_Task item_
Give back the full listing that follows exactly as it reads.
= = = = = = =
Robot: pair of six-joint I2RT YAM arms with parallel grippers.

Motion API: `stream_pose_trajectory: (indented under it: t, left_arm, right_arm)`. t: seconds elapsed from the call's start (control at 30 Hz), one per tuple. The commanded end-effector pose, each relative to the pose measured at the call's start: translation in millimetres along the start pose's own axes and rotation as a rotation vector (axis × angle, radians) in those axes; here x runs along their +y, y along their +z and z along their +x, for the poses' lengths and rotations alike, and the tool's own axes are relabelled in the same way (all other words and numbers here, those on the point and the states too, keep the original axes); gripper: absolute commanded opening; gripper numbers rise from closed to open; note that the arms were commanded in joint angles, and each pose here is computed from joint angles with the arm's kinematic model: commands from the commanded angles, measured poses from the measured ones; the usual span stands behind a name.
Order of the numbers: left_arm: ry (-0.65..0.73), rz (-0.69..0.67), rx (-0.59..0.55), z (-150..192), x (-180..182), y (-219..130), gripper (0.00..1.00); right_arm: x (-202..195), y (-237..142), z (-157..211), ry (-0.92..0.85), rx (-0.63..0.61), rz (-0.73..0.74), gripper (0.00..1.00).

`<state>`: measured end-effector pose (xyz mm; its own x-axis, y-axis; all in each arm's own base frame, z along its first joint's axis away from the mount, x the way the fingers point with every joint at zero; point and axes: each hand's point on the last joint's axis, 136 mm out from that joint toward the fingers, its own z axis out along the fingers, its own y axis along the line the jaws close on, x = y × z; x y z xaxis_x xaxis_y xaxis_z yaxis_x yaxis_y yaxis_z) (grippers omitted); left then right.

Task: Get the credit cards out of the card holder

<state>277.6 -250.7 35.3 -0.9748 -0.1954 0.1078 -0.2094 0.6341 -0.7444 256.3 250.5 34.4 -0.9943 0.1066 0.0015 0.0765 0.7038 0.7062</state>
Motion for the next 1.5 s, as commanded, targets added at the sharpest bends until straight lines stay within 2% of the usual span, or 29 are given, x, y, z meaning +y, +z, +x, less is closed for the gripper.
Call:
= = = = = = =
_Output of the exercise_
Robot: pair of six-joint I2RT YAM arms with parallel grippers.

Motion API: `stream_pose_trajectory: (indented under it: t, left_arm, right_arm)`. t: seconds elapsed from the call's start (control at 30 Hz), one per tuple. The commanded end-effector pose, each relative to the pose measured at the call's start: translation in millimetres along the start pose's own axes and rotation as a rotation vector (axis × angle, radians) in those axes; here x runs along their +y, y along their +z and z along their +x, for the poses' lengths and rotations alike, and the tool's own axes are relabelled in the same way (all other words and numbers here, those on the point and the states too, keep the original axes); gripper: absolute commanded opening; gripper numbers rise from closed to open; note that the arms were commanded in joint angles, and each pose here is computed from joint angles with the arm's kinematic model: commands from the commanded angles, measured poses from the measured ones; the usual span stands behind a name.
Order of the numbers: left_arm: ry (-0.65..0.73), rz (-0.69..0.67), rx (-0.59..0.55), z (-150..192), x (-180..182), y (-219..130), gripper (0.00..1.00); right_arm: x (-202..195), y (-237..142), z (-157..211), ry (-0.92..0.85), rx (-0.63..0.61), rz (-0.73..0.74), gripper (0.00..1.00).

`<state>`: measured end-effector pose (xyz mm; its own x-axis, y-axis; all in each arm's own base frame, z along its first joint's axis away from the mount, x the way the fingers point with every joint at zero; point and axes: each hand's point on the last joint's axis, 136 mm out from that joint toward the fingers, its own z axis out along the fingers, its own y axis along the line the jaws close on, x = y × z; x y z xaxis_x xaxis_y xaxis_z yaxis_x yaxis_y yaxis_z) (grippers omitted); left then right.

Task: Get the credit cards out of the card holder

<state>277.6 -250.7 35.3 -0.9748 -0.1954 0.1078 -0.2094 0.6341 -0.7444 256.3 250.5 34.4 -0.9943 0.1066 0.0015 0.0765 0.7038 0.7062</state>
Motion for the next 1.5 s, as commanded, targets added at the sharpest bends until straight lines stay within 2% of the usual span, or 29 are given, x, y, z meaning +y, +z, +x, less is closed for the gripper.
Call:

The full output has already been given.